Credit: Noah Pransky, WTSP
Florida is among the few states where an officer cannot pull over a driver for texting.
AMPA BAY, Florida - (third in a series) Following a pair of 10Investigates stories on Florida's lack of regulations regarding cell phone use behind the wheel, national advocacy group "Stop Distractions" reached out with a series of new reports it hopes the state's leading lawmakers will review.
Even though sending a text while driving is technically illegal in the Sunshine State, Florida one of only nine states where officers cannot pull a driver over simply for texting. If added onto another violation, a texting ticket is only $20 with zero points on a license.
Additionally, using a handheld device for directions, checking weather, using the internet, and a variety of other uses is allowed under Florida's current law, one of the five loosest in the nation when it comes to distracted driving. Fourteen states currently ban all handheld device use while driving.
Among the reports provided by Stop Distractions, and forwarded by 10Investigates to House Speaker Richard Corcoran, was a recent survey of Oklahoma crashes one year after its state texting ban went into effect.
The Oklahoma Highway Safety Office concluded total crashes fell 12 percent, injury crashes fell 22 percent, and fatalities dropped 30 percent following the passage of the distracted driver law.
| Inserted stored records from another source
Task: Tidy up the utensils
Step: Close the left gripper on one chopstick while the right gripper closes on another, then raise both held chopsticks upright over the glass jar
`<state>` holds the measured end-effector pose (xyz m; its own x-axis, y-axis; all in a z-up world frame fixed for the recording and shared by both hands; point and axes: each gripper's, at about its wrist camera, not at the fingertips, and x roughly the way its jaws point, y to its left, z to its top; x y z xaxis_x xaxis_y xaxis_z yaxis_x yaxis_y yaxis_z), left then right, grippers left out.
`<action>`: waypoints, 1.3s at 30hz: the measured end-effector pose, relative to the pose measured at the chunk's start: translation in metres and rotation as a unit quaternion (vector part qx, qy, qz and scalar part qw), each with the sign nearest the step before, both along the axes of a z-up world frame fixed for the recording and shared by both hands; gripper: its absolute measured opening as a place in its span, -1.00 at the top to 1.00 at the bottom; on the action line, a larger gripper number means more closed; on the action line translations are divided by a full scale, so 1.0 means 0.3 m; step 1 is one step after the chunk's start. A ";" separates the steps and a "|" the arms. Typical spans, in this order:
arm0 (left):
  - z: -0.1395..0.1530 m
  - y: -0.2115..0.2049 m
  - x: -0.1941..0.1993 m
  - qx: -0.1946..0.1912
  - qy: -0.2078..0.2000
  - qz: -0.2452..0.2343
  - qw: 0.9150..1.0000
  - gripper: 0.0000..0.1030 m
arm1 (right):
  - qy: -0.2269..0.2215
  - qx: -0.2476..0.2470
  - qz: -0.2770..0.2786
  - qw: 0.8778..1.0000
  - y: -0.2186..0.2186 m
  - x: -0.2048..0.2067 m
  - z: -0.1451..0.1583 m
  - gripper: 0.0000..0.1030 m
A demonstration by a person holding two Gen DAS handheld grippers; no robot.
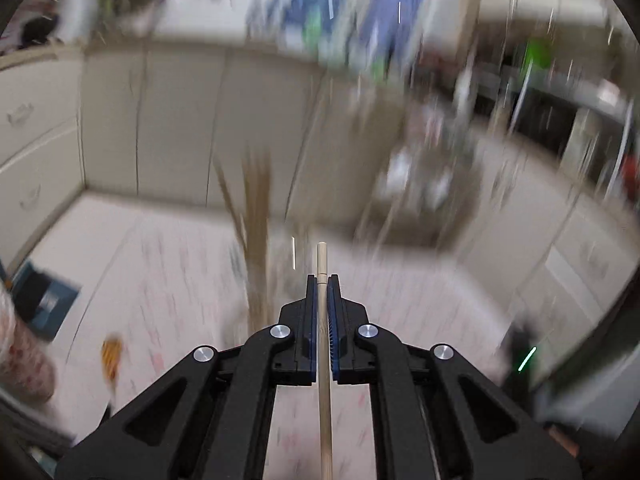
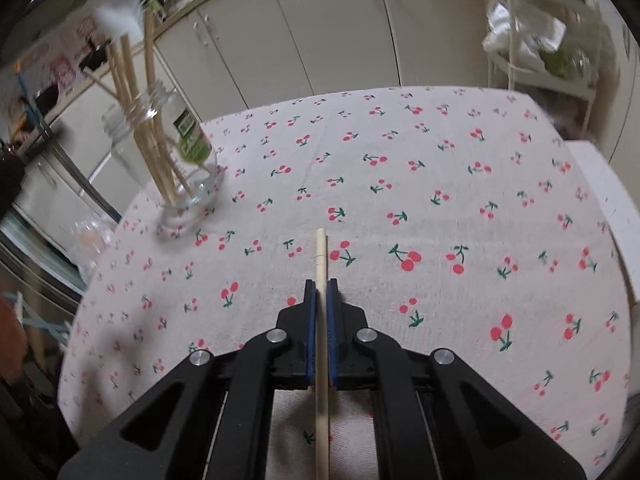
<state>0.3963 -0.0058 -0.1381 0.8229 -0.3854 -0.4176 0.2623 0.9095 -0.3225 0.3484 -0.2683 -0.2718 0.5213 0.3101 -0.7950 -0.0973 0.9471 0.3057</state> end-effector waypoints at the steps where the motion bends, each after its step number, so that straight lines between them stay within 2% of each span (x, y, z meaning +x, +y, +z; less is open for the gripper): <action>1: 0.048 0.031 -0.008 -0.012 -0.034 0.022 0.999 0.91 | -0.001 0.006 -0.003 1.000 -0.004 -0.001 -0.002 0.88; 3: 0.122 0.071 -0.010 -0.029 -0.094 0.066 0.993 0.91 | -0.002 0.015 -0.010 1.000 -0.010 -0.004 -0.004 0.88; 5: 0.163 0.095 0.013 -0.050 -0.131 0.101 0.985 0.91 | -0.003 0.023 -0.014 1.000 -0.014 -0.005 -0.006 0.88; 9: 0.185 0.100 0.069 -0.070 -0.170 0.146 0.972 0.91 | -0.001 0.042 -0.018 0.999 -0.030 -0.003 -0.014 0.88; 12: 0.185 0.047 0.127 -0.058 -0.210 0.176 0.960 0.91 | 0.001 0.055 -0.020 0.998 -0.041 -0.001 -0.017 0.88; 15: 0.164 -0.004 0.173 -0.045 -0.226 0.190 0.954 0.91 | 0.001 0.062 -0.022 0.998 -0.046 0.001 -0.019 0.88; 24: 0.093 -0.098 0.234 0.003 -0.250 0.208 0.945 0.91 | 0.002 0.067 -0.022 0.998 -0.050 0.003 -0.020 0.88; 28: 0.069 -0.108 0.234 0.019 -0.251 0.200 0.947 0.91 | 0.002 0.066 -0.022 0.998 -0.049 0.002 -0.020 0.88; 33: 0.041 -0.141 0.210 0.052 -0.266 0.193 0.943 0.91 | 0.002 0.067 -0.022 0.998 -0.050 0.003 -0.019 0.88; 39: -0.009 -0.159 0.196 0.075 -0.257 0.183 0.946 0.91 | 0.002 0.067 -0.022 0.997 -0.050 0.002 -0.019 0.88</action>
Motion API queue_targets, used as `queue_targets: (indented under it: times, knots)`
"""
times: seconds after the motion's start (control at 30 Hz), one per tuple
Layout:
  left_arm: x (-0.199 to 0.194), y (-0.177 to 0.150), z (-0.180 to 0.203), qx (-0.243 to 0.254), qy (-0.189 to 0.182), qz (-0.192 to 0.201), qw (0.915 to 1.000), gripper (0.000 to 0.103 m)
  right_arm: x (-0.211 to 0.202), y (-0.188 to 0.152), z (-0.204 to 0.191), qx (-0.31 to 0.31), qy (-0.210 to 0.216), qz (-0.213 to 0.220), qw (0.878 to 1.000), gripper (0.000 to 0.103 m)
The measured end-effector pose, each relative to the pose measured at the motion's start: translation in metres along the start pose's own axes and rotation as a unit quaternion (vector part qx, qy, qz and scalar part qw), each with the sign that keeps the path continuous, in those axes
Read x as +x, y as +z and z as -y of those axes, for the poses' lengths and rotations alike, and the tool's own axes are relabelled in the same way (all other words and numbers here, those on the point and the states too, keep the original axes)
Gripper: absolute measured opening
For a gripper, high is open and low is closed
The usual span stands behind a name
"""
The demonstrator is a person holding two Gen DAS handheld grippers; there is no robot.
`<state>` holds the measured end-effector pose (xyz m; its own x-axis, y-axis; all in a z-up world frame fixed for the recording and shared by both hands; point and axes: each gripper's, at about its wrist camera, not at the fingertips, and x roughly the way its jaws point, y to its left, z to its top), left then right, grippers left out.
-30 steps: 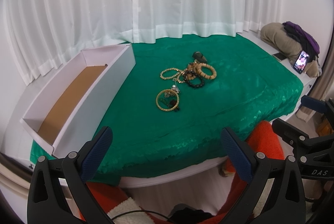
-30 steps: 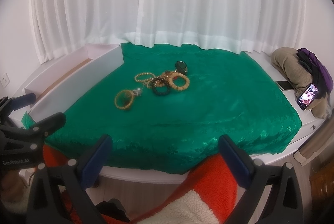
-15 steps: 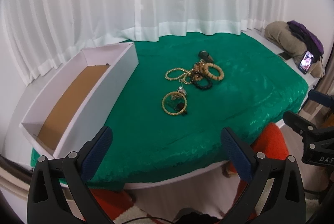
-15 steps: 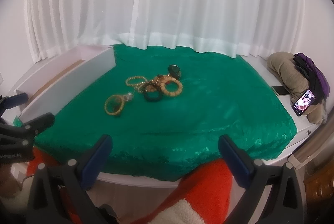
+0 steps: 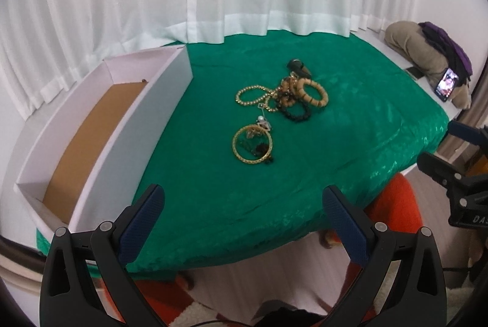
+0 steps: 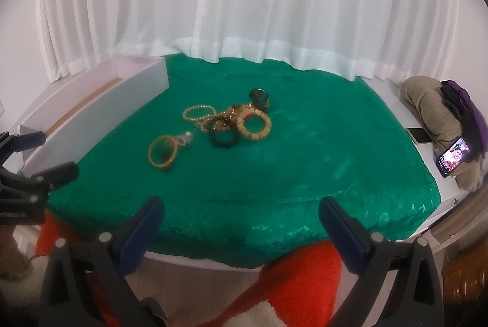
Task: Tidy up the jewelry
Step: 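Move the left gripper down toward the gold bangle beside the pile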
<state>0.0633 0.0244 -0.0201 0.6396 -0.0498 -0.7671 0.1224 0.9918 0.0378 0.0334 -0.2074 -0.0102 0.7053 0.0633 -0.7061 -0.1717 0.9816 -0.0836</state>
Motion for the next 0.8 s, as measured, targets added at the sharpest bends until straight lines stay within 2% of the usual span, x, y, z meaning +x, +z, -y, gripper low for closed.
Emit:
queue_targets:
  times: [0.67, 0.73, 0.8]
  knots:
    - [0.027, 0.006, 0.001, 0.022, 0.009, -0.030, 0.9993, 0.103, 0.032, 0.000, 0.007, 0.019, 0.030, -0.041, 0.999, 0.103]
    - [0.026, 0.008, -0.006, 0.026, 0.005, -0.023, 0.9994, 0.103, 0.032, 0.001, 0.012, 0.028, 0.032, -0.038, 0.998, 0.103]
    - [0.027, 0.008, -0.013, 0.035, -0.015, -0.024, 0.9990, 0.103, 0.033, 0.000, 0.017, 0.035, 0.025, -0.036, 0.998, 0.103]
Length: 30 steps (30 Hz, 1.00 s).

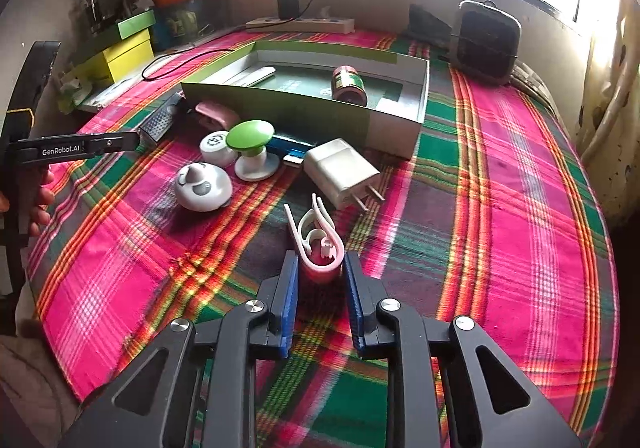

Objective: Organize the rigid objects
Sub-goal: 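Grasp the pink-and-white cable winder with the right tool while the left tool reaches the black device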

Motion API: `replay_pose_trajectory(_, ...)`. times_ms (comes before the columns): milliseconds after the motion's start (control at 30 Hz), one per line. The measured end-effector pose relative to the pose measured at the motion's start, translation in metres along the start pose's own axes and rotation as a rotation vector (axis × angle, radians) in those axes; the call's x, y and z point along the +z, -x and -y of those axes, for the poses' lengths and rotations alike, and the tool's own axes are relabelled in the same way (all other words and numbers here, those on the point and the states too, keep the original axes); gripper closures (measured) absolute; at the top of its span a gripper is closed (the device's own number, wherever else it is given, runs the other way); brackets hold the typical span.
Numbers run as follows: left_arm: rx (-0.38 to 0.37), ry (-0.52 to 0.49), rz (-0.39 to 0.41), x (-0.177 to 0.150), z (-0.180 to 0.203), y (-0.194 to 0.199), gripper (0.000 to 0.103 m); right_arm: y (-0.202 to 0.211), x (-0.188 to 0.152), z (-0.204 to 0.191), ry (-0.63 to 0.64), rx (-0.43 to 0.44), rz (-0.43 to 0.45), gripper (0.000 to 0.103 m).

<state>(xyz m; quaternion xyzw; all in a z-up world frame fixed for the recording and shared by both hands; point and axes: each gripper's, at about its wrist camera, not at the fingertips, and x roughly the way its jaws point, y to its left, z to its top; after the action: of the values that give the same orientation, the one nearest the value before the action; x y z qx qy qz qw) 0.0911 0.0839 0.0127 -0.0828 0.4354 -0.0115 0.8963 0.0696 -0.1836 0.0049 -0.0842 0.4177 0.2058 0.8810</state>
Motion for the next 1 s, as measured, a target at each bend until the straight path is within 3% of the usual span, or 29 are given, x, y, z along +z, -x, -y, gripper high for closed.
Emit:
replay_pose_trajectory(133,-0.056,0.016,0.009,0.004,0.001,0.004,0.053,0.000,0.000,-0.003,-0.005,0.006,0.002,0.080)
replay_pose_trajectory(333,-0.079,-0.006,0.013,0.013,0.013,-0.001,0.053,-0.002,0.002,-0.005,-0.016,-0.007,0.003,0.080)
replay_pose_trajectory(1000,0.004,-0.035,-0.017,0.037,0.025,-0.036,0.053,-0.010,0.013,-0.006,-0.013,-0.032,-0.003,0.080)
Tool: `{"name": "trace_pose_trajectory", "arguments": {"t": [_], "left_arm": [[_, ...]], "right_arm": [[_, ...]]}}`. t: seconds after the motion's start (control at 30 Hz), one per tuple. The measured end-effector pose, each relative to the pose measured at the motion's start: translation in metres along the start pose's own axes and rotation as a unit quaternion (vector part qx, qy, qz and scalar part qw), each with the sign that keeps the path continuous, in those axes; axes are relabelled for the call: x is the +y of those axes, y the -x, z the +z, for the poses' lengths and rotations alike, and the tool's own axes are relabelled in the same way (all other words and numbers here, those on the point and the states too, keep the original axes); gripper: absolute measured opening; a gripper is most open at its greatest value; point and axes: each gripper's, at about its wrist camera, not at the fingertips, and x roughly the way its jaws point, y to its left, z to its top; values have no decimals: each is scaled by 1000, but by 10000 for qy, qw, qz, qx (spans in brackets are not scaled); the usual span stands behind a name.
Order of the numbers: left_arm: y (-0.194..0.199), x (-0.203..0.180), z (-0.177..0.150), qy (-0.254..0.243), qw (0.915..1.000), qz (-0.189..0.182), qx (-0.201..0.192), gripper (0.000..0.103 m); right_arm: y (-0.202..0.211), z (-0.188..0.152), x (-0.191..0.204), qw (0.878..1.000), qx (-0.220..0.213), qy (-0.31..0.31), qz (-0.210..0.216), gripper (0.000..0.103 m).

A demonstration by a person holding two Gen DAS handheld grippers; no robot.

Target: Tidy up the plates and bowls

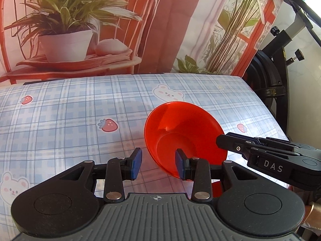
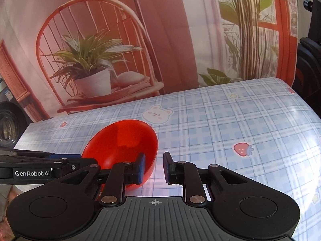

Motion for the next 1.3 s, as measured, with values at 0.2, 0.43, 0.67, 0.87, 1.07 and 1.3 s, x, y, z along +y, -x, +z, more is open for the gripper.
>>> {"name": "trace_pose_trajectory", "arguments": {"t": [0.2, 0.43, 0.67, 0.87, 1.07, 1.3], "left_arm": [[-5, 2, -4, 30, 10000, -19, -40, 17], [7, 1, -2, -27, 9999, -14, -166, 15], [39, -7, 2, -107, 9990, -3, -440, 15], [66, -12, -5, -147, 9983, 1, -564, 15], [98, -19, -21, -191, 9977, -42, -647, 16], [134, -30, -41, -379, 9963, -6, -767, 15]], "right_arm": [[-5, -2, -2, 9999, -3, -140, 88, 8], [2, -1, 0, 9995, -120, -254, 113, 7], [27, 9, 14, 9990, -381, -193, 147, 7], [56, 9, 30, 9983, -532, -132, 180, 7], [85, -2, 38, 9971, -664, -280, 234, 7], [118, -23, 52, 9964, -789, -287, 112, 7]]}}
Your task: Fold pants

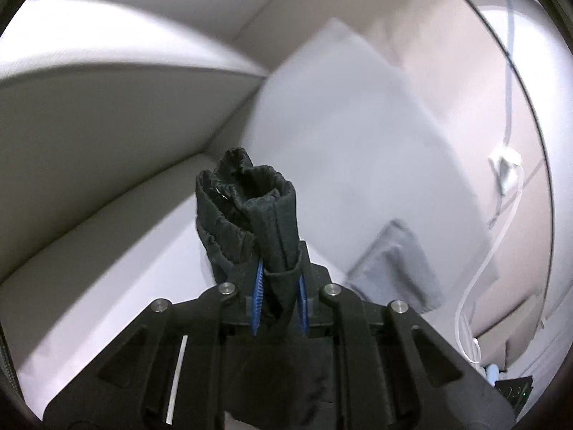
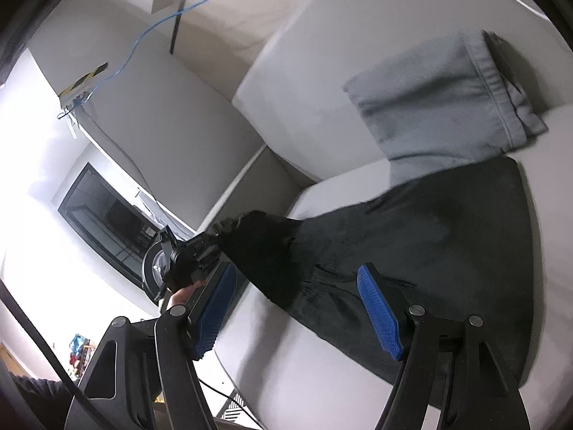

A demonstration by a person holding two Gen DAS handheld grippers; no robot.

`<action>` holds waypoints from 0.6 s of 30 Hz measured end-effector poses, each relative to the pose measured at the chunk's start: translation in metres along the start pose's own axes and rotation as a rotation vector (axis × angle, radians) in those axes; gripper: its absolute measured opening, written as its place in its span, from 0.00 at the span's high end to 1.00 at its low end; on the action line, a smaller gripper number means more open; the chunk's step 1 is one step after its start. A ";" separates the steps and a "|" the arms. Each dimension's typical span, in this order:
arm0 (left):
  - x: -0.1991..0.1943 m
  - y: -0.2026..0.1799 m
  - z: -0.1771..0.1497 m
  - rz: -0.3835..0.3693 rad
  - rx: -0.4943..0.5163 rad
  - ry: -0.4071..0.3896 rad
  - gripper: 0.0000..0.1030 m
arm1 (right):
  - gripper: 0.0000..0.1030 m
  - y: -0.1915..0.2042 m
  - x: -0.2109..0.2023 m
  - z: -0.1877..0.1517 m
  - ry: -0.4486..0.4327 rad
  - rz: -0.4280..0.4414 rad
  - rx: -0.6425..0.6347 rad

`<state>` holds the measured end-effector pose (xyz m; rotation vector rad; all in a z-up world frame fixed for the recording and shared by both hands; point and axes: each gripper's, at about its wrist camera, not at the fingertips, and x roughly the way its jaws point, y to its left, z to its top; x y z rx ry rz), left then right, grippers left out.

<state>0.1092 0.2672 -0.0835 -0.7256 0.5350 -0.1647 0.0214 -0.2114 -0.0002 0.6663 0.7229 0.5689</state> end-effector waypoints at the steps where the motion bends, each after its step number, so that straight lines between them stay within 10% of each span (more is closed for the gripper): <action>1: -0.002 -0.011 0.000 -0.014 0.004 0.001 0.88 | 0.30 0.006 0.000 0.002 -0.003 -0.002 -0.002; 10: -0.014 -0.093 -0.047 -0.070 0.029 0.028 0.88 | 0.24 0.054 0.043 0.051 0.119 0.096 0.078; 18: -0.031 -0.155 -0.097 -0.132 0.272 0.038 0.88 | 0.22 0.075 0.115 0.092 0.254 0.055 0.122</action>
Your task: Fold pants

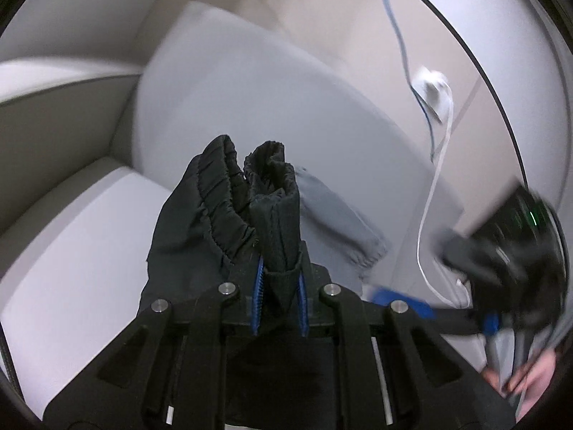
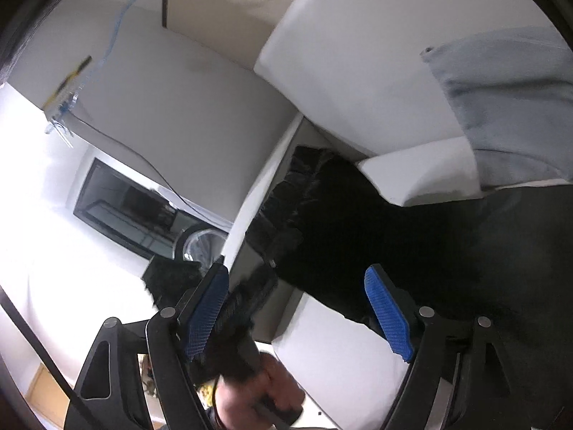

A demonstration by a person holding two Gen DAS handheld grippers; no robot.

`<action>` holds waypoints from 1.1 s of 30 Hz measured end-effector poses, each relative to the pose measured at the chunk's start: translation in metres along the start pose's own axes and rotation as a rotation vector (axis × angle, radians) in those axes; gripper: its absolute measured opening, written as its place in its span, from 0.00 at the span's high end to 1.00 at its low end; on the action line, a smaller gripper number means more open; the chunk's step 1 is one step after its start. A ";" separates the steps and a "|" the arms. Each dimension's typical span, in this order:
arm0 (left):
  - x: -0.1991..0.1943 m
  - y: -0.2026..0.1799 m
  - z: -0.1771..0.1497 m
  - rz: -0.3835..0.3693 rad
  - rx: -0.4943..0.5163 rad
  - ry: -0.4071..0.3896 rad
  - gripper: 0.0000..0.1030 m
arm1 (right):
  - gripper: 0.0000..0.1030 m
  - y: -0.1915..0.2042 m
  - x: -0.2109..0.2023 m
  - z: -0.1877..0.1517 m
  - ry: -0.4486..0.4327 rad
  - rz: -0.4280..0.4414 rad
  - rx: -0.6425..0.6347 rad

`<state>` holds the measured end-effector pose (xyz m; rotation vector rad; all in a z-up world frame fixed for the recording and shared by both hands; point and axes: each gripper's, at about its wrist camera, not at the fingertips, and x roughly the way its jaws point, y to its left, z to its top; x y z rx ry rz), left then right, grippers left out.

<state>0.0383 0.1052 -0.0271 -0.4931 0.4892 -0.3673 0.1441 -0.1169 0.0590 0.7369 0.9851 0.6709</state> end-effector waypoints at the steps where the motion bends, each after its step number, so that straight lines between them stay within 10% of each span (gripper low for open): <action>1: -0.001 -0.005 -0.003 -0.008 0.013 0.002 0.88 | 0.22 -0.001 0.007 0.006 0.007 -0.009 0.007; 15: 0.029 -0.064 -0.045 -0.101 0.282 0.140 0.88 | 0.27 -0.037 0.060 0.044 0.107 -0.120 0.125; 20: 0.038 -0.073 -0.056 -0.143 0.283 0.200 0.88 | 0.59 -0.054 0.049 0.034 0.073 -0.168 0.080; 33: 0.064 -0.107 -0.071 -0.264 0.197 0.317 0.88 | 0.62 -0.081 -0.018 0.025 -0.024 -0.146 0.026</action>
Another academic report concluded texting bans may have helped reduce traffic fatalities by 3%, with even larger improvements in states with additional restrictions on young drivers (age 15-21).
And a Utah city was able to reduce crashes by 30% through heavy enforcement of its texting ban.
Stop Distractions also addressed one of the concerns by influential Florida State Senator Jeff Brandes (R, St. Petersburg), who pointed to a 2010 report that suggested texting bans could make roads more dangerous by prompting drivers to hide their phones in their laps, therefore taking their eyes off the road longer.
"Please be aware this study was done many years ago so the data is old and the enforcement of these laws and education and awareness has now had time to have an effect," said Jennifer Smith with Stop Distractions. "We are seeing reductions in crashes in states where they have good laws with strict enforcement."
She also pointed to what she called "flaws" in the 2010 study Brandes referenced.
"The basics of the study are as follows: Insurance collision data from 2007-09 was analyzed for only vehicles year models 2000-09 and compared to neighboring states used as control. CA was compared with AZ, NV, and OR. LA was compared with AR, MS, TX. WA was compared with ID and OR. MN was compared to IA and WI," she said.
"None of the 4 states listed in the study were doing any enforcement campaigns. The California Highway Patrol actually kicked off its first big enforcement campaign two weeks after the study results release. This study was done at a time when the education and awareness of the laws and their enforcement was just beginning so seeing a reduction would be difficult."
Smith said study organizers assumed drivers may be holding their phones from view, causing more crashes, but admitted there wasn't much evidence to actually prove it.
Brandes was also supplied a copy of Smith's response by 10Investigates.